• **Task details**
A line counts if it contains the word "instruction" at least once. State how many such lines the records contain, giving the number alone.

• **Task data**
□ □ □
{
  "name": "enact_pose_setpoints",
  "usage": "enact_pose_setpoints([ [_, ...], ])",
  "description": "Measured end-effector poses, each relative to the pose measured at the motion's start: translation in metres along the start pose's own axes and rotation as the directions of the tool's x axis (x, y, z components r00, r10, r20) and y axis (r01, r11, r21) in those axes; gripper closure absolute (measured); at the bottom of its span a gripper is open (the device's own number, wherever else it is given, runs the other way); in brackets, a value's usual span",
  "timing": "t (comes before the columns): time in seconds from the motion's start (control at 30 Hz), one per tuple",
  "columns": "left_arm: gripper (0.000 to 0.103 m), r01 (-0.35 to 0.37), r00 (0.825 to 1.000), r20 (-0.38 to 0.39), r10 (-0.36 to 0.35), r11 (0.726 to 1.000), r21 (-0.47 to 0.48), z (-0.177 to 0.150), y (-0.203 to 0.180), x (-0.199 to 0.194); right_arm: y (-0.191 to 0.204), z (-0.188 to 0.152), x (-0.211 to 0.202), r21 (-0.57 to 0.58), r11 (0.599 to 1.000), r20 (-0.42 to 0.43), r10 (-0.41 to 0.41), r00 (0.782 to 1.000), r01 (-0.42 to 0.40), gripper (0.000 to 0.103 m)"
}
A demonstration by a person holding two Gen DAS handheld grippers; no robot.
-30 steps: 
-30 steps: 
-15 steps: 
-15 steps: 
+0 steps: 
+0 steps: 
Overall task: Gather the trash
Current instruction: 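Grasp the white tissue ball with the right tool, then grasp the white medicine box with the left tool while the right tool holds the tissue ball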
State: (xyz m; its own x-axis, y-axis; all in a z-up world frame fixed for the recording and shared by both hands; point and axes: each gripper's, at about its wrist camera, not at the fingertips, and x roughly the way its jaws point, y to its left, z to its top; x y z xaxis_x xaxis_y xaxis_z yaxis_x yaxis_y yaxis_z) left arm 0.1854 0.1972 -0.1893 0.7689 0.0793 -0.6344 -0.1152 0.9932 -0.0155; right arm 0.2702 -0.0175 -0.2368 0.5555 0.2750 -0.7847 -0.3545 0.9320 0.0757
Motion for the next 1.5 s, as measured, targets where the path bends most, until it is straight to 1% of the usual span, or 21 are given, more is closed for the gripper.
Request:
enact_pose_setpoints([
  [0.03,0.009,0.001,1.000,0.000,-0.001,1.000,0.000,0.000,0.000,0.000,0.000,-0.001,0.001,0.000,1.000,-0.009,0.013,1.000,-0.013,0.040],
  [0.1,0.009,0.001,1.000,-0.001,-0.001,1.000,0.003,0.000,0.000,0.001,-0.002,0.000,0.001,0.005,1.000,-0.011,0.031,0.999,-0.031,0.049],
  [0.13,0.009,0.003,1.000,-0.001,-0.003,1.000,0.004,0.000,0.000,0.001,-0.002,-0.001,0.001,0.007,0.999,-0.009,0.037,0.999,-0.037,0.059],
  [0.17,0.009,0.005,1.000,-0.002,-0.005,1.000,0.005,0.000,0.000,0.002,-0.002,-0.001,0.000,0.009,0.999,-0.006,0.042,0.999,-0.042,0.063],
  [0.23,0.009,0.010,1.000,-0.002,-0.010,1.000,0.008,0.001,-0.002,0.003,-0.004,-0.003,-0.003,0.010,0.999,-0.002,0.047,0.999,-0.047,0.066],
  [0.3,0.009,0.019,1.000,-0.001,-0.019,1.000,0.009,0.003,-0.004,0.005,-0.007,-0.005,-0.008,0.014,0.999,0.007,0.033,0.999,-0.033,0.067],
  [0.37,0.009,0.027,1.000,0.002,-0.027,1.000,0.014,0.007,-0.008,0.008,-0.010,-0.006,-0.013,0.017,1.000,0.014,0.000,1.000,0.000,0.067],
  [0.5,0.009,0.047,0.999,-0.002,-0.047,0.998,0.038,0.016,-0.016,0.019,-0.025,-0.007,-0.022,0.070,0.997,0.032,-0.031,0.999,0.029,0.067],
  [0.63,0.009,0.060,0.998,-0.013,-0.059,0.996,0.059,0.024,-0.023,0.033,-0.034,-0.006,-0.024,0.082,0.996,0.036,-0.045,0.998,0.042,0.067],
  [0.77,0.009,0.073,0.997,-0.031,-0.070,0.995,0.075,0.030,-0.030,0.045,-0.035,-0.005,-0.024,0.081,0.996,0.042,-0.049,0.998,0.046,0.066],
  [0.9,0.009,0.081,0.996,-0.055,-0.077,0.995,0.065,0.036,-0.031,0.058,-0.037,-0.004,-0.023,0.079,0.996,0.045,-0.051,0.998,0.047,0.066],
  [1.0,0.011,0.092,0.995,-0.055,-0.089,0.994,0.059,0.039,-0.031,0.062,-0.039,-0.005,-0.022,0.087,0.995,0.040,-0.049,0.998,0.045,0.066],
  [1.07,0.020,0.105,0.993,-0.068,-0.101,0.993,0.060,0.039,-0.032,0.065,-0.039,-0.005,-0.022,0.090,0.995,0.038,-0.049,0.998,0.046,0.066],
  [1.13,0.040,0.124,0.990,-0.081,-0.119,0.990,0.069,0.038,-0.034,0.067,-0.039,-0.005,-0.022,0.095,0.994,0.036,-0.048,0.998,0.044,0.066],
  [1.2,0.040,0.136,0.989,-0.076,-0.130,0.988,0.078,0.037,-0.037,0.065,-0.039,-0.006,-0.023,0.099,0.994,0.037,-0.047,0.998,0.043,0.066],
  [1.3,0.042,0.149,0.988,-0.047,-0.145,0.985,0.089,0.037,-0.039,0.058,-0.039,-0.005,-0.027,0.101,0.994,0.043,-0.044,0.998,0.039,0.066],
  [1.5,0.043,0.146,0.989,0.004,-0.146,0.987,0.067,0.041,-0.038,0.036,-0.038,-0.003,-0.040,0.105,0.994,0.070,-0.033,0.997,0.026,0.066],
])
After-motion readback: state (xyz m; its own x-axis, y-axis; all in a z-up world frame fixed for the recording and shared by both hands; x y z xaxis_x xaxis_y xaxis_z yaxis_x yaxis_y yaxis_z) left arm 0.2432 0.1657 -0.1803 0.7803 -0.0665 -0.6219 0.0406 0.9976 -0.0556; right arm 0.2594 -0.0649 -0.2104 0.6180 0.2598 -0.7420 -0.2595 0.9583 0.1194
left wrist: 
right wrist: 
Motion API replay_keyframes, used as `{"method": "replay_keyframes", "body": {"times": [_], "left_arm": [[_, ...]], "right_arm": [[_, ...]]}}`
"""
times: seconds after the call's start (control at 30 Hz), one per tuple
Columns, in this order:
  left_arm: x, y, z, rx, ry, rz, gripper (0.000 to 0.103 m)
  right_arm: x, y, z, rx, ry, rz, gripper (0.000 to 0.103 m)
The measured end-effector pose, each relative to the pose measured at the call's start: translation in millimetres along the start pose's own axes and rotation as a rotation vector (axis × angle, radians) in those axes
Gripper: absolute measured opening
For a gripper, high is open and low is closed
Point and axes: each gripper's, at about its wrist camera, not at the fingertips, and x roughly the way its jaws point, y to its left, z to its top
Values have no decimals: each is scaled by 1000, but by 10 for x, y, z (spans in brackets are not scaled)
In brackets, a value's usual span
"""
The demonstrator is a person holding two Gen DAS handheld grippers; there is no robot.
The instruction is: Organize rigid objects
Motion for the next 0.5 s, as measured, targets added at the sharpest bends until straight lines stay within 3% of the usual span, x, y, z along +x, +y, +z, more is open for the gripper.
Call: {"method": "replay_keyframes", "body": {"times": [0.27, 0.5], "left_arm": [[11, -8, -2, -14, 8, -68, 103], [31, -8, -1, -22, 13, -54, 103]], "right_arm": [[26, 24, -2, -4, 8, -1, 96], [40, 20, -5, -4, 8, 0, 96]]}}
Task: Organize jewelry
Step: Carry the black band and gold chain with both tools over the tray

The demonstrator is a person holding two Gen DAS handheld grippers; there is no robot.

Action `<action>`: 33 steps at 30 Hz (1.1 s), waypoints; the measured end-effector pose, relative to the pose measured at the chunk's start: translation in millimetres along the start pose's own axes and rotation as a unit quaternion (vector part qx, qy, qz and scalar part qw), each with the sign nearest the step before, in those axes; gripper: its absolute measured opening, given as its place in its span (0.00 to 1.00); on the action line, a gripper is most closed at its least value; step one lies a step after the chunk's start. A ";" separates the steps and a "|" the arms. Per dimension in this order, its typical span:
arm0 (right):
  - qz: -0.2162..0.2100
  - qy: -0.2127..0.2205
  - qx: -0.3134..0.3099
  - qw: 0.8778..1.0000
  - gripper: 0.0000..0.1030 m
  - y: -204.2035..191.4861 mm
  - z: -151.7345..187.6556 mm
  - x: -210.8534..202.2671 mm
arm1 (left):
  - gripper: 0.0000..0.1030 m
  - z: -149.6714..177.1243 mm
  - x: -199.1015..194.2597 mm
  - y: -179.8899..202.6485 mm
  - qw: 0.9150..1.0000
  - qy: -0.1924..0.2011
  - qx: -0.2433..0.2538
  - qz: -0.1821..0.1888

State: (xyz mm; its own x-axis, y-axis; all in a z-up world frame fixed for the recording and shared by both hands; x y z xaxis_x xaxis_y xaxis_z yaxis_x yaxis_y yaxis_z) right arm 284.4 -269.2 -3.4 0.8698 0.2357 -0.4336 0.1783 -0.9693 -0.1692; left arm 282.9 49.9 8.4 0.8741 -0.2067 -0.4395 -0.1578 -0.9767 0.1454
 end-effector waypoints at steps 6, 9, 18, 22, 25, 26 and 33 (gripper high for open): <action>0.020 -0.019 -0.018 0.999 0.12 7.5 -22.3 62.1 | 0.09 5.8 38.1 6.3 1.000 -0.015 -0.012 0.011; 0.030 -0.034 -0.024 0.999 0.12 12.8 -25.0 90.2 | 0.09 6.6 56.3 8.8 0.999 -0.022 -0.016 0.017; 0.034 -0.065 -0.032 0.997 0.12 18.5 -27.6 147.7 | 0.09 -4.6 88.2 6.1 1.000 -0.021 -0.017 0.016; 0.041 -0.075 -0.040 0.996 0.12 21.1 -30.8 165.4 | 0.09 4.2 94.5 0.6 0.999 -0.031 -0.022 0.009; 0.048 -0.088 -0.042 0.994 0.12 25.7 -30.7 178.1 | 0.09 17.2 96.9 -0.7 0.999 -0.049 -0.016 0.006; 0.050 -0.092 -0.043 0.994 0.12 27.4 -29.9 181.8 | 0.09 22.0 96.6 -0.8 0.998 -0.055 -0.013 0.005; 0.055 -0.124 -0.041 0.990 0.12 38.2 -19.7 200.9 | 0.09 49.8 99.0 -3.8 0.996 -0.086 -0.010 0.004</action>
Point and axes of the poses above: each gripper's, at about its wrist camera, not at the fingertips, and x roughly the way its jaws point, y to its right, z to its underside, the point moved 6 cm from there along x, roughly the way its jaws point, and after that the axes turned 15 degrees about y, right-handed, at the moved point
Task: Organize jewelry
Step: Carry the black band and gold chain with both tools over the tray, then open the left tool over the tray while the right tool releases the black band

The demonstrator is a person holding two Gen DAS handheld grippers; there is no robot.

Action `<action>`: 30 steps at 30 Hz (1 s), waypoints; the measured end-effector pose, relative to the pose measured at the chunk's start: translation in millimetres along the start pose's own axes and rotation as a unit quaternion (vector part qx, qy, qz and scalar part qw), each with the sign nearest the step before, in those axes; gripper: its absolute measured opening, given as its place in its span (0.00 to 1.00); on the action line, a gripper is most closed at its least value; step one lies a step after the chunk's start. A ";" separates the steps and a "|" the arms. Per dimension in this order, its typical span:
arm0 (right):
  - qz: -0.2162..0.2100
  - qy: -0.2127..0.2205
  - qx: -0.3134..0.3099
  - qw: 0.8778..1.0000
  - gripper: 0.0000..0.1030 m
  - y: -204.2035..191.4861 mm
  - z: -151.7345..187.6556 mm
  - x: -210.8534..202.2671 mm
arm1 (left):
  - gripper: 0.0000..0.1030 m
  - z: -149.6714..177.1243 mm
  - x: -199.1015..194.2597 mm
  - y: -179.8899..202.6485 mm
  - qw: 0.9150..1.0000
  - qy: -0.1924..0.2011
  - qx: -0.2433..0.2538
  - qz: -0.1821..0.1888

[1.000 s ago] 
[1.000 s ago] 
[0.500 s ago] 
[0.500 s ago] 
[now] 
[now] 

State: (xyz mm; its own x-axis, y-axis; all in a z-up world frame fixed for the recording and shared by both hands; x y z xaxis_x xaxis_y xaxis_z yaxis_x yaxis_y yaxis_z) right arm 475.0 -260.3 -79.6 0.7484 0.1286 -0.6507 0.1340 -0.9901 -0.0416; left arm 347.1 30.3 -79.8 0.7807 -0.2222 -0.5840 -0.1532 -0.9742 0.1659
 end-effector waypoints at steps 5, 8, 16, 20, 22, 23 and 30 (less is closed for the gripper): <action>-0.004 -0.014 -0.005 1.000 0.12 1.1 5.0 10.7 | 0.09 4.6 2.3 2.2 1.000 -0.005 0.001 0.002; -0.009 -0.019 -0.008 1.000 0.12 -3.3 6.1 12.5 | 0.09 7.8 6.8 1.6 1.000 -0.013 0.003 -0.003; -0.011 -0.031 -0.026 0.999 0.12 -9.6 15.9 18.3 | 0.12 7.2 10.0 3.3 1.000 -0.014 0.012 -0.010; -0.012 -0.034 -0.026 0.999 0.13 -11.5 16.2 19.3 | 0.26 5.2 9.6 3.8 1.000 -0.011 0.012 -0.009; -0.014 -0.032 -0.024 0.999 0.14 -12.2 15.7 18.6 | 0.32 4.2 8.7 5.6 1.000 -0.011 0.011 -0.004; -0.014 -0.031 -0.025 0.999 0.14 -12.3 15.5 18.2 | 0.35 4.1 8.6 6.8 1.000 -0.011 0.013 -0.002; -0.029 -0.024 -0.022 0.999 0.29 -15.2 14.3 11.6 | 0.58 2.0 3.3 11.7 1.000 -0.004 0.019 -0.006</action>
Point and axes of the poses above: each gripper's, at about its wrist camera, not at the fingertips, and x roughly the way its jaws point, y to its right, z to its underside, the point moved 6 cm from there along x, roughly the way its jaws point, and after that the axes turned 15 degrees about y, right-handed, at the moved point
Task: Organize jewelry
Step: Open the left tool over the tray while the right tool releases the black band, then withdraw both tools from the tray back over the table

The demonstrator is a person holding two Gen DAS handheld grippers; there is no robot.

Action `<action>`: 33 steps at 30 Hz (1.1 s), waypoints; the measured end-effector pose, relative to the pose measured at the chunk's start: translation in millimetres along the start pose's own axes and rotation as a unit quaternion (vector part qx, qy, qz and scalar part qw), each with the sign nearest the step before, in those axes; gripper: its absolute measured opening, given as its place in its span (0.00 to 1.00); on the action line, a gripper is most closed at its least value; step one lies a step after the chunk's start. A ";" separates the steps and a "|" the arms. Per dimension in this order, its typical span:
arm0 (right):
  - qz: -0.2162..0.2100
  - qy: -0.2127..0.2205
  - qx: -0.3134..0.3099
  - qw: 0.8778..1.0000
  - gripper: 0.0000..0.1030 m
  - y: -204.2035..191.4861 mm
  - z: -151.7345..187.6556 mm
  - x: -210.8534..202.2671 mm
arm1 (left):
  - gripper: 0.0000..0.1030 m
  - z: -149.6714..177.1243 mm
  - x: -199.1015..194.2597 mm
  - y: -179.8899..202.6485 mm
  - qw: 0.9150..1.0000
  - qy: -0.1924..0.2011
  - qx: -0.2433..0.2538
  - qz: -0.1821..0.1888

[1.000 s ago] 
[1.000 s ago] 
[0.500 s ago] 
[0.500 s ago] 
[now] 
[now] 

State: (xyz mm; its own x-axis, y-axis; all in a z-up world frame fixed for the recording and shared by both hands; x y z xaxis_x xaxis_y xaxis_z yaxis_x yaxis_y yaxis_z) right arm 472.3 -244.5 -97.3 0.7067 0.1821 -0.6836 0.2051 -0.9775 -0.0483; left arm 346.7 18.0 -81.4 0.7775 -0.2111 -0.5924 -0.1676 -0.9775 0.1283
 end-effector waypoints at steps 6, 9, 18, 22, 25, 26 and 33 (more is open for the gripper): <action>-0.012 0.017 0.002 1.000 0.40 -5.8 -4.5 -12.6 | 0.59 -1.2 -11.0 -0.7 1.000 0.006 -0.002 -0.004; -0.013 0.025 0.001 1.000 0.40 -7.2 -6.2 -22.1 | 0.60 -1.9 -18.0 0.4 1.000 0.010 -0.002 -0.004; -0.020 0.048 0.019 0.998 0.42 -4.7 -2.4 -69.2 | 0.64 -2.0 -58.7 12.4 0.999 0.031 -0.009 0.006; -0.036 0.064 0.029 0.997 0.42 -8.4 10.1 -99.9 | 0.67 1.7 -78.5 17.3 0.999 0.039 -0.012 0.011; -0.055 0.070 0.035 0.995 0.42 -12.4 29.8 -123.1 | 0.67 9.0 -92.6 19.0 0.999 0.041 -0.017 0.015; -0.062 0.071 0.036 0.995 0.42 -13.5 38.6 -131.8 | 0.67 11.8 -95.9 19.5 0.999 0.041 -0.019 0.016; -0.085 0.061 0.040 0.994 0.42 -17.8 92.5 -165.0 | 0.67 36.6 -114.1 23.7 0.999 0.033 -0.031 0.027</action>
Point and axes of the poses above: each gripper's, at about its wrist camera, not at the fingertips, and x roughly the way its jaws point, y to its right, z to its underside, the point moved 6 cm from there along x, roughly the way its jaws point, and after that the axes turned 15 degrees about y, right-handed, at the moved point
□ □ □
• **Response below**
2